Go through the listing beneath and show each line containing the string "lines".

** Dataset **
== Segment start ==

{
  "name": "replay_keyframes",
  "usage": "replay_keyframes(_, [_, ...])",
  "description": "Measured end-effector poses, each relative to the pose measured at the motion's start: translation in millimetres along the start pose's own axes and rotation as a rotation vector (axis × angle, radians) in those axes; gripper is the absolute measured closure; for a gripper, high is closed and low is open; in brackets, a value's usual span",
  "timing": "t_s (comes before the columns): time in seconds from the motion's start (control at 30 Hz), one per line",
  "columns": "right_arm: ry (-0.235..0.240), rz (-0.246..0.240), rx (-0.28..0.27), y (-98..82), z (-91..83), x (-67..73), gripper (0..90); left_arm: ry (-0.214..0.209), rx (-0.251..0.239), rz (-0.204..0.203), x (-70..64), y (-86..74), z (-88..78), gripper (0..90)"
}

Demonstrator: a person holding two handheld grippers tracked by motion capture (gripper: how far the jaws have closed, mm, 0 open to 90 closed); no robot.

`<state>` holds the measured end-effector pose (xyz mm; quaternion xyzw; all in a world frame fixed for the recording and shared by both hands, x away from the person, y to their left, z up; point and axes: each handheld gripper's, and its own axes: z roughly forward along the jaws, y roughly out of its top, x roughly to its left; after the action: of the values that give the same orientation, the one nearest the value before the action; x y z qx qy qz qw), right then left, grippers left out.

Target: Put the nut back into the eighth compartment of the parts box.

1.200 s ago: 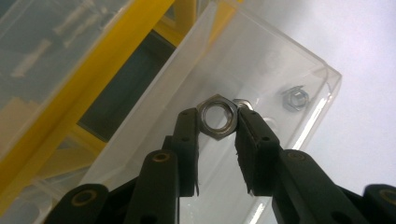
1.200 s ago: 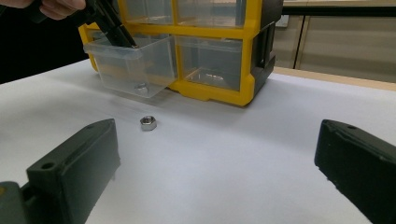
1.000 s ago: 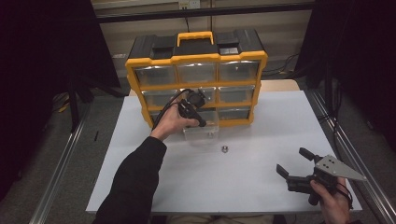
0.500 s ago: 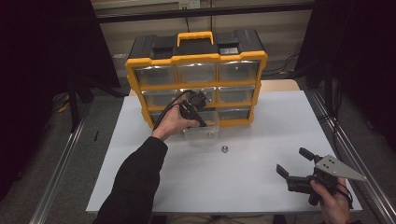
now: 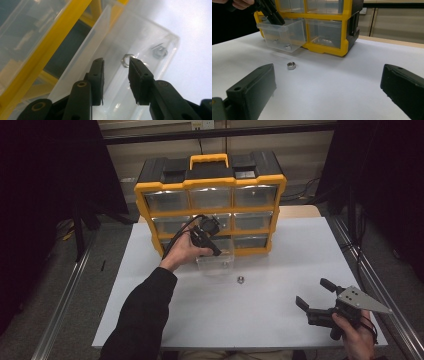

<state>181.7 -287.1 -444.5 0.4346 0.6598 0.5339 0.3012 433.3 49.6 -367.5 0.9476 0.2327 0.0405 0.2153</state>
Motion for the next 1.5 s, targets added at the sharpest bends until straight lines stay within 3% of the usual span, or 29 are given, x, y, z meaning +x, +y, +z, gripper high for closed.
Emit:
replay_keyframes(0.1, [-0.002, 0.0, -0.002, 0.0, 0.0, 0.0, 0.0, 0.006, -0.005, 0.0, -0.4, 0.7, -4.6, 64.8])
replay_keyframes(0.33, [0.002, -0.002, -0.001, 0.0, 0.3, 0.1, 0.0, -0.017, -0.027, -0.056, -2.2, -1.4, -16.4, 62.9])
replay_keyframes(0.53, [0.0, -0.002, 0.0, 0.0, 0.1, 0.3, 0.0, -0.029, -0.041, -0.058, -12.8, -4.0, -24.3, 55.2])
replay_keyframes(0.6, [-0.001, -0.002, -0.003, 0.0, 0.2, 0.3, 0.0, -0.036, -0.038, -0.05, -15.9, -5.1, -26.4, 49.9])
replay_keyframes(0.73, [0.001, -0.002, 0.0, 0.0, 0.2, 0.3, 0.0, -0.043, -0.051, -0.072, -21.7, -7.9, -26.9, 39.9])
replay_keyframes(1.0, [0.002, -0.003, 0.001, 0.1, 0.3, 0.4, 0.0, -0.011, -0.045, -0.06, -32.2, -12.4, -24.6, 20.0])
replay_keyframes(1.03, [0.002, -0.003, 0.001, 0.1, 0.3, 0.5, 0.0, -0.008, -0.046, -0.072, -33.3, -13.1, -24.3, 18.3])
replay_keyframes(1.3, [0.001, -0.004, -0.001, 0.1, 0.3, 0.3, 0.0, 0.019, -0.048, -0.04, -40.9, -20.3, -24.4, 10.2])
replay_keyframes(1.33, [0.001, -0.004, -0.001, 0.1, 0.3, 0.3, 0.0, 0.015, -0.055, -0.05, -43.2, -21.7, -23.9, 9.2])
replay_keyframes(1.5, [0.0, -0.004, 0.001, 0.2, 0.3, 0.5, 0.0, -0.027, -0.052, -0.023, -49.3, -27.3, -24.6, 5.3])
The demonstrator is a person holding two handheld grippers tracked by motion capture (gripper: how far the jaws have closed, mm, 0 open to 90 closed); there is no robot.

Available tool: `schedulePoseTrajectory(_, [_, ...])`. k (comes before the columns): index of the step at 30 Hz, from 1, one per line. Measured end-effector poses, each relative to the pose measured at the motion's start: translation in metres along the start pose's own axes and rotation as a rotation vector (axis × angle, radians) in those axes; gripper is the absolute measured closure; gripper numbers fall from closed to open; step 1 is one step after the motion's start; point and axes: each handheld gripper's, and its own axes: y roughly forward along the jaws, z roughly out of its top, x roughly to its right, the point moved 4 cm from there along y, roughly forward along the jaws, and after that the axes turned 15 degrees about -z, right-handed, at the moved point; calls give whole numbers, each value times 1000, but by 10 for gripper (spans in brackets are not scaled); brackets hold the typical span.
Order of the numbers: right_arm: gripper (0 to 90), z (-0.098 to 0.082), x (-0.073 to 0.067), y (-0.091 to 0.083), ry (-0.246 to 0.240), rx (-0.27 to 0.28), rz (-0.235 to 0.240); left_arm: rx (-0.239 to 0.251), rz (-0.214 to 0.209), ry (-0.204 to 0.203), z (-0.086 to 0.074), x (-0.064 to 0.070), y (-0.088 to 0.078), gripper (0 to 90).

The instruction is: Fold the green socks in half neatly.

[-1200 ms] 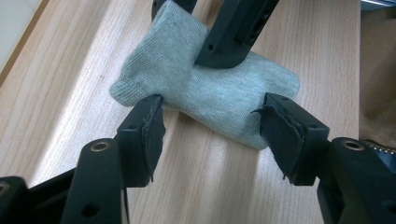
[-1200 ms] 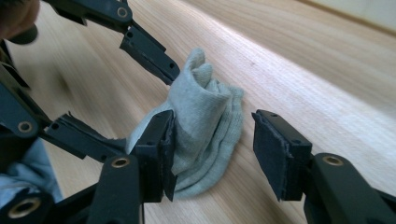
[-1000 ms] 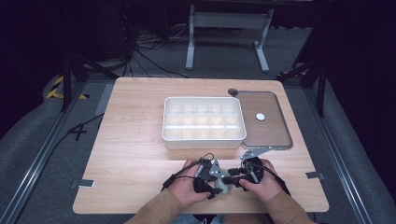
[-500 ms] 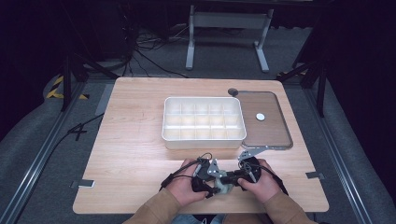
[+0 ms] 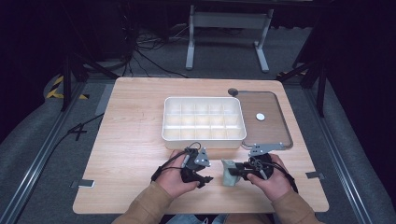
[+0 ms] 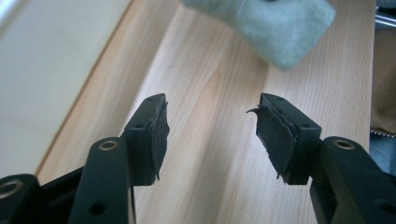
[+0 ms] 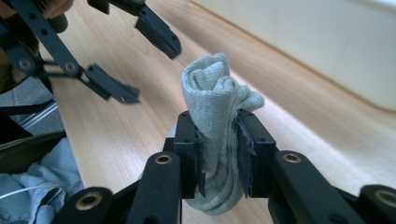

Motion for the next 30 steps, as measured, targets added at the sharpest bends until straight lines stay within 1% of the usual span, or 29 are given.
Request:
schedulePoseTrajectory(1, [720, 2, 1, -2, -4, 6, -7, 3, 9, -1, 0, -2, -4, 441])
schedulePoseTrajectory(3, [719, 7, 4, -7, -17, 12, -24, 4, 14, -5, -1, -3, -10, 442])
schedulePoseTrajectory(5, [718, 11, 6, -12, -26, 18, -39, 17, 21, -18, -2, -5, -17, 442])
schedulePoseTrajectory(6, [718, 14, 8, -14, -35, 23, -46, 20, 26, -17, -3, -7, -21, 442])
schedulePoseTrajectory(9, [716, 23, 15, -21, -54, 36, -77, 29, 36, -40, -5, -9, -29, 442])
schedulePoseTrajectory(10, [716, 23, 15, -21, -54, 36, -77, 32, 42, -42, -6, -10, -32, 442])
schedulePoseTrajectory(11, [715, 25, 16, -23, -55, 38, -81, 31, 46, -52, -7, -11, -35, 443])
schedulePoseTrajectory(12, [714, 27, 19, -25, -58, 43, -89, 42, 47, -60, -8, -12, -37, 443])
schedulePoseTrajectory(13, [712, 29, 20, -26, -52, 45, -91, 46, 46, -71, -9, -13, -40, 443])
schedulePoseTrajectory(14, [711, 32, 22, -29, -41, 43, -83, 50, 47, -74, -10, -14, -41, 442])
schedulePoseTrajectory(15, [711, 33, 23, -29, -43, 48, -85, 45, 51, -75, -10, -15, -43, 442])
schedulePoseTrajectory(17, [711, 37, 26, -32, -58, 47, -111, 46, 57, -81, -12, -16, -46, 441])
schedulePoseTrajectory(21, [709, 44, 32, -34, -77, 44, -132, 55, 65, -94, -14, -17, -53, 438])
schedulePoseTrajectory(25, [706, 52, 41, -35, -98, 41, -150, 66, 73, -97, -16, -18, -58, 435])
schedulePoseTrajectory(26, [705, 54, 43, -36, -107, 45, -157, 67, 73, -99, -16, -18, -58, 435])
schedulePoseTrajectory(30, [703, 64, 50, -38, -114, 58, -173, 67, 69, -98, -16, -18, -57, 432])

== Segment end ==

** Result of this task **
Motion for the next 1.5 s, targets added at the sharpest bends until straight lines stay within 3% of the usual span, or 29 are given, x, y, z meaning +x, +y, +z, gripper high for closed.
Motion for the next 30 steps, as measured, targets added at the sharpest bends until straight lines stay within 1% of the usual span, or 29 are given.

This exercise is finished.